Exercise details: Select from the records below every line that has the word "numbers" in it.

Exercise inputs:
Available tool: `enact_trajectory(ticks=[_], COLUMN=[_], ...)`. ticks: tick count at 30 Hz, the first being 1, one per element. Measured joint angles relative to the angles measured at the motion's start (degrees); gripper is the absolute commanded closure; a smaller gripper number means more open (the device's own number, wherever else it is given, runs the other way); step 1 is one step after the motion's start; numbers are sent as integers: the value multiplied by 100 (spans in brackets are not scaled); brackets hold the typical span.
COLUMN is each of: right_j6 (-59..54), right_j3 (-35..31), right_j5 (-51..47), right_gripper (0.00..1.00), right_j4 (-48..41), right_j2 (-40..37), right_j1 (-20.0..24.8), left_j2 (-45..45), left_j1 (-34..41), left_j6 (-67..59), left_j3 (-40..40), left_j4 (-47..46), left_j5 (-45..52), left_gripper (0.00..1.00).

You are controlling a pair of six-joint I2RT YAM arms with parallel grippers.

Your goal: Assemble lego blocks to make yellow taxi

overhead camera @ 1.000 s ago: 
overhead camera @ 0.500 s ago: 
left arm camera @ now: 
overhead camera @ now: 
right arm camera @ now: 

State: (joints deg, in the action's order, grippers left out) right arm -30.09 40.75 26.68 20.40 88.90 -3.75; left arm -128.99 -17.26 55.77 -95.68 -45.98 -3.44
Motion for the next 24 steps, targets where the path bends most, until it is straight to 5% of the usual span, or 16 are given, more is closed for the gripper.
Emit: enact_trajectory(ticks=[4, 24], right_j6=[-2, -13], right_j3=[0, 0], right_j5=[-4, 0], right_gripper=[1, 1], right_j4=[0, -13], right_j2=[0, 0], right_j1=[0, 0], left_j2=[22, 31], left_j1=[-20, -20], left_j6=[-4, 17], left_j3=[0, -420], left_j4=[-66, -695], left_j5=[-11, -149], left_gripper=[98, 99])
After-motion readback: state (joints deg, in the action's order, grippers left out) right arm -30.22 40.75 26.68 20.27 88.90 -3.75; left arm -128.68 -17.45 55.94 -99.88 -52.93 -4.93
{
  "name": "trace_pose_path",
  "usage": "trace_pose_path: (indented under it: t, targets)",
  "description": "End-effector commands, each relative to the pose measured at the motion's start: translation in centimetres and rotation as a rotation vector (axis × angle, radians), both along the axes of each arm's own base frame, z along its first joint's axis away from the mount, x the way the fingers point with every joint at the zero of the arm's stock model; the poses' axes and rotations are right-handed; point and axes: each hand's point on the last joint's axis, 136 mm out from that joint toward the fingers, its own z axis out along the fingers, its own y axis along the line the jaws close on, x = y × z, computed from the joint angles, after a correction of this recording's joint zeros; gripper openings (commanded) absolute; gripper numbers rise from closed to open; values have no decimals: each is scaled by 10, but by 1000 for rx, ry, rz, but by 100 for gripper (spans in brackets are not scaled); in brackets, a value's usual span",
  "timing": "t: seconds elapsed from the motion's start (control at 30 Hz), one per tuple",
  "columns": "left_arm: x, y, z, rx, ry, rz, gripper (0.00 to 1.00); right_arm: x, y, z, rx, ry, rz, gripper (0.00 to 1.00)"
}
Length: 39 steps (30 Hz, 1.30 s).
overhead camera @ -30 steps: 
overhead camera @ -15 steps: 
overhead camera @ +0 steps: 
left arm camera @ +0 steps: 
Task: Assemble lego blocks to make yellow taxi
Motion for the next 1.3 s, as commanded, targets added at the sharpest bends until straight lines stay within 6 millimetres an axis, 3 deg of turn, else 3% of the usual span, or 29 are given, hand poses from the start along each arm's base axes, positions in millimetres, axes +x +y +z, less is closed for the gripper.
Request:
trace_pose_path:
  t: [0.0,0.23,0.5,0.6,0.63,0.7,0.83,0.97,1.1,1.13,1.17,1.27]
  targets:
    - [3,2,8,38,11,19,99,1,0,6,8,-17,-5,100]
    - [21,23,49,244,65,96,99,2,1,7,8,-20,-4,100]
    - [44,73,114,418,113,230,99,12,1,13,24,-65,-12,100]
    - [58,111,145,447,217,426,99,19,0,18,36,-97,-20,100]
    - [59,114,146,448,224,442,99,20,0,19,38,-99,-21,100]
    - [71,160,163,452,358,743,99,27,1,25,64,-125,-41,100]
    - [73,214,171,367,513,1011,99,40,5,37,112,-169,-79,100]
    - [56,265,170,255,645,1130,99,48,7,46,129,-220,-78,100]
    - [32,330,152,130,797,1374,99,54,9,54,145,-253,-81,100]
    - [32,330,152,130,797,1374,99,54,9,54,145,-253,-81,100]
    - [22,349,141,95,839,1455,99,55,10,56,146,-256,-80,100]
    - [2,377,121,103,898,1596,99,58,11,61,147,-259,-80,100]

Exercise result:
Available tool: `enact_trajectory(ticks=[_], COLUMN=[_], ...)`. ticks: tick count at 30 Hz, the first being 1, one per element. Measured joint angles relative to the angles measured at the motion's start (degrees); gripper is the absolute commanded closure; a smaller gripper number means more open (the device's own number, wherever else it is given, runs the other way); step 1 is one step after the motion's start; numbers are sent as integers: the value multiplied by 100 (spans in brackets are not scaled); brackets hold the typical span.
  "description": "End-effector commands, each relative to the pose measured at the motion's start: translation in centimetres and rotation as a rotation vector (axis × angle, radians), both along the axes of each arm's own base frame, z along its first joint's axis away from the mount, x the way the fingers point with every joint at the zero of the arm's stock model; the poses' axes and rotations are right-handed; point and axes: each hand's point on the last joint's axis, 136 mm out from that joint toward the fingers, its own z axis out along the fingers, its own y axis along the line the jaws close on, x = y × z, computed from the joint angles, after a correction of this recording's joint zeros; gripper openings (commanded) absolute; gripper numbers rise from closed to open; values have no decimals: each is scaled by 10, but by 1000 for rx, ry, rz, but by 100 for gripper (spans in brackets are not scaled); in brackets, a value's usual span",

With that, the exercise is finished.